Kurtulmuş, Avusturya'nın, Türkiye'nin Avrupa Birliği perspektifine destek vermesini her zaman takdirle karşıladıklarına işaret ederek şunları kaydetti:
"Türkiye ve Avusturya'nın özellikle demokrasi, hak ve özgürlükler konusunda ortak bir alanda mücadele etmesi akla uygun olandır. Avrupa'da son yıllarda artan yabancı düşmanlığı, ırkçılık ve özellikle kutsal değerlere yapılan hakaretler maalesef Türk toplumunu derinden rahatsız etmektedir. İslam'ın kutsal değerlerine yapılan hakaretler ve saldırılar, Kur'an'ın yakılması gibi bazı olayların Türk halkını derinden rahatsız ettiğini biliyoruz.
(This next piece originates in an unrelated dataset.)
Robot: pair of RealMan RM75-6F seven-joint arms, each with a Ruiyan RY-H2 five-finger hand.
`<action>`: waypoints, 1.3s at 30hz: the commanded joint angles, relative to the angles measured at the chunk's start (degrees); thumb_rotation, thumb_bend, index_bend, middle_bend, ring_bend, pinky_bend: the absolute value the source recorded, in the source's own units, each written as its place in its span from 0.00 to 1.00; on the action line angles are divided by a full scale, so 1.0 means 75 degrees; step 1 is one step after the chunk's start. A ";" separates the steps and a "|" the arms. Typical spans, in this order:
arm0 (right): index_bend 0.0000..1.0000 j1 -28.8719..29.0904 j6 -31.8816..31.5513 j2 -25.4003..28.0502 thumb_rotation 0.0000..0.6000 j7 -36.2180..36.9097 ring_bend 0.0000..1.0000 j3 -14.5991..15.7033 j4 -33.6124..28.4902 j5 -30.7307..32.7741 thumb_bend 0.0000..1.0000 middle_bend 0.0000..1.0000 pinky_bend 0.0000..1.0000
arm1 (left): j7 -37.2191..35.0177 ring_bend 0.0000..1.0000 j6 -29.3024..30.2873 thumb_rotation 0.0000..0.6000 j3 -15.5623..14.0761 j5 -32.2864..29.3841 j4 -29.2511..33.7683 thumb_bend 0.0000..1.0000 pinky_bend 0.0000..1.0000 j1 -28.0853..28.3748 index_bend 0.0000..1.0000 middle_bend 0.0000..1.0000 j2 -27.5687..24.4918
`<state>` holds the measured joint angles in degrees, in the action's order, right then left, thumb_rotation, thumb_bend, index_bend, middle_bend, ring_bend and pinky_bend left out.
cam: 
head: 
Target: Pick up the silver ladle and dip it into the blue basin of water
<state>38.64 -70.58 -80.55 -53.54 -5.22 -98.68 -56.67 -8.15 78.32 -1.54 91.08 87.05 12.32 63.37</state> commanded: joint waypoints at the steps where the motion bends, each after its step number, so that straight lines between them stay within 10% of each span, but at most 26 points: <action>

Bütün dinlerin kutsallarına karşı saldırılarla da ortak mücadele etmek konusunda Avusturya ile yakın çalışma içerisinde olmayı arzu ediyoruz. Bu sadece İslam'ın kutsallarına yapılan bir hakaret değil. Yabancı düşmanlığı, ırkçılık ve İslam düşmanlığının artması, Avrupa'nın makul ve mutedil ana akım siyasetlerine zarar veriyor. Bu, Avrupa'nın esas değerlerini ortadan kaldıran bir tehdit olarak duruyor. Türkiye olarak bu insanlık suçlarına karşı başta Avusturya ve bütün Avrupa ülkeleriyle işbirliği içerisinde olmayı ümit ederiz."
Filistin-İsrail çatışmasıTürkiye'nin rotasının, insana değer veren, hak ve özgürlükleri esas alan, demokrasi etrafında bütünleşen çizgide olduğunun altını çizen Kurtulmuş, şöyle devam etti:
"Özellikle son günlerde yaşadığımız ve öyle görünüyor ki giderek tansiyonu artacak olan İsrail ile Filistin arasındaki çatışmada da Türkiye'nin tavrı bellidir. Biz, bir an evvel gerilimin sona erdirilmesi ve Orta Doğu'da tansiyonun düşürülerek barışı sağlayacak bir müzakere zemininin ortaya konulmasını talep ediyoruz. Bu konuda da Sayın Cumhurbaşkanı'mızın ifade ettiği gibi Türkiye her türlü arabuluculuğa hazırdır. İnsanlık tarihi bize bir şey öğretiyor; dünya barışının kapısı Orta Doğu barışıdır, bu kapının kilidi de Filistinlilerin haklarının, hukuklarının sağlandığı bir barış ortamının tesisidir."